# Bubble Breaker - Kleines Online-Spiel



## cameeel (22. November 2006)

Ich hab letzins mal ein kleines Online Browserspiel programmiert.
Ihr könnt es ja mal testen und euch auch gerne in die HighScore-Liste eintragen 

http://games.hp-w.de/ (dort dann auf "Dropper")

Konstruktive Kritik könnt ihr natürlich gerne äußern..
Viel Spass beim spielen!

Gruß,
cAm3eel.

PS: Es gibt verschiedene Level (Schwierigkeitsstufen) ;-)


----------



## Azi (22. November 2006)

*Re: Bubble Breaker - Kleines Online Spiel*

Boar, ist das ein fesselndes Spiel! 
So Leute, ich bin der BubbleBreakerMeister, in jedem Level mindestens auf Platz 1 
Na los, irgendwelche Freiwillige die es mit mir noch aufnehmen möchten? 

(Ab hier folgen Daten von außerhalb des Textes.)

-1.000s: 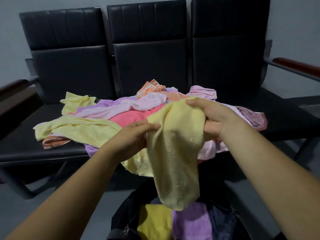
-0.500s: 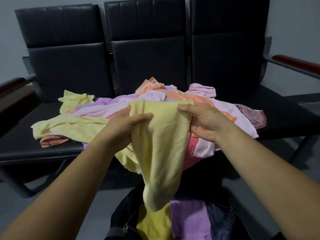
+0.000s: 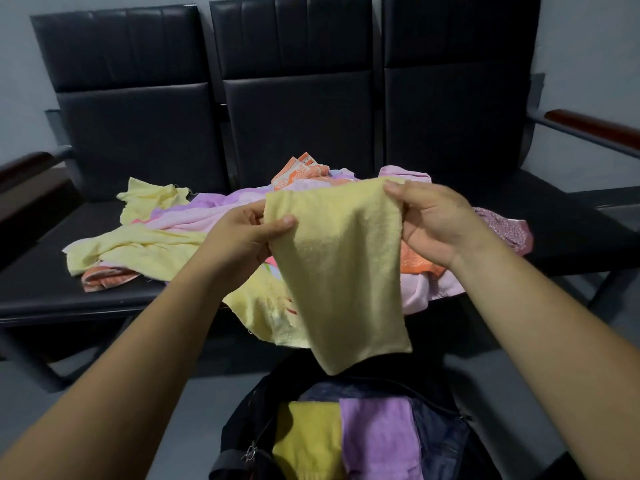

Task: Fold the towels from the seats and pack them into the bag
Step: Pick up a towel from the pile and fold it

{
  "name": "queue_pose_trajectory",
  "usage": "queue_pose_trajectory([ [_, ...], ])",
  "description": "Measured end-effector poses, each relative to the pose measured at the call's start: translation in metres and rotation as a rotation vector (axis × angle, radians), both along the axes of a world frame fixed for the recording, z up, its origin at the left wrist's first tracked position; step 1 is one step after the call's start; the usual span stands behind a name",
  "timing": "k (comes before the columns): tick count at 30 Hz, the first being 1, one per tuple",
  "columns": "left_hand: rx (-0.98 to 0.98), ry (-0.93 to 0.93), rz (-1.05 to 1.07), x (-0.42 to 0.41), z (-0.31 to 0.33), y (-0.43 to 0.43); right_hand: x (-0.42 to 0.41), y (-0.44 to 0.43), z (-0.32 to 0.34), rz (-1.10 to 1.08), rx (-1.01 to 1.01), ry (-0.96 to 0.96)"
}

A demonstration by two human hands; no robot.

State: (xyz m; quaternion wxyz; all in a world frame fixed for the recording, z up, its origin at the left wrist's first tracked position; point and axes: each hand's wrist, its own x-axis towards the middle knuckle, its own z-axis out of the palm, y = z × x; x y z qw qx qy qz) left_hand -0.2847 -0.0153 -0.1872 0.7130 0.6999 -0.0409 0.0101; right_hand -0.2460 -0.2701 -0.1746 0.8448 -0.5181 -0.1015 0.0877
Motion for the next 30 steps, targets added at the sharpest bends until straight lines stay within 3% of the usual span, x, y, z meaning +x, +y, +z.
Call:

Gibts noch mehr von den Spielen?
Wie funktioniert die Punkteverteilung?
Die Bubbles werden oben pixelig, kann man da was ändern? Außerdem sehen die nicht besonders platisch aus, kannst du mal richtig runde glänzende 3D-Bubbles machen?
Der schrecklich pinke Pfeil zeigt übrigens ins Leere, ist das gewollt?
Und der Werbungs-Frame ist zu klein, ich bekomm ne horizontale Scrollleiste.

Azi


----------



## cameeel (22. November 2006)

*Re: Bubble Breaker - Kleines Online Spiel*



Azi hat gesagt.:


> Boar, ist das ein fesselndes Spiel!
> So Leute, ich bin der BubbleBreakerMeister, in jedem Level mindestens auf Platz 1
> Na los, irgendwelche Freiwillige die es mit mir noch aufnehmen möchten?


Jo, haut rein..
Hab dich aber leider gerade auf Schwierigkeitsgrad "schwer" geschlagen 



Azi hat gesagt.:


> Gibts noch mehr von den Spielen?
> Wie funktioniert die Punkteverteilung?
> Die Bubbles werden oben pixelig, kann man da was ändern? Außerdem sehen die nicht besonders platisch aus, kannst du mal richtig runde glänzende 3D-Bubbles machen?
> Der schrecklich pinke Pfeil zeigt übrigens ins Leere, ist das gewollt?
> Und der Werbungs-Frame ist zu klein, ich bekomm ne horizontale Scrollleiste.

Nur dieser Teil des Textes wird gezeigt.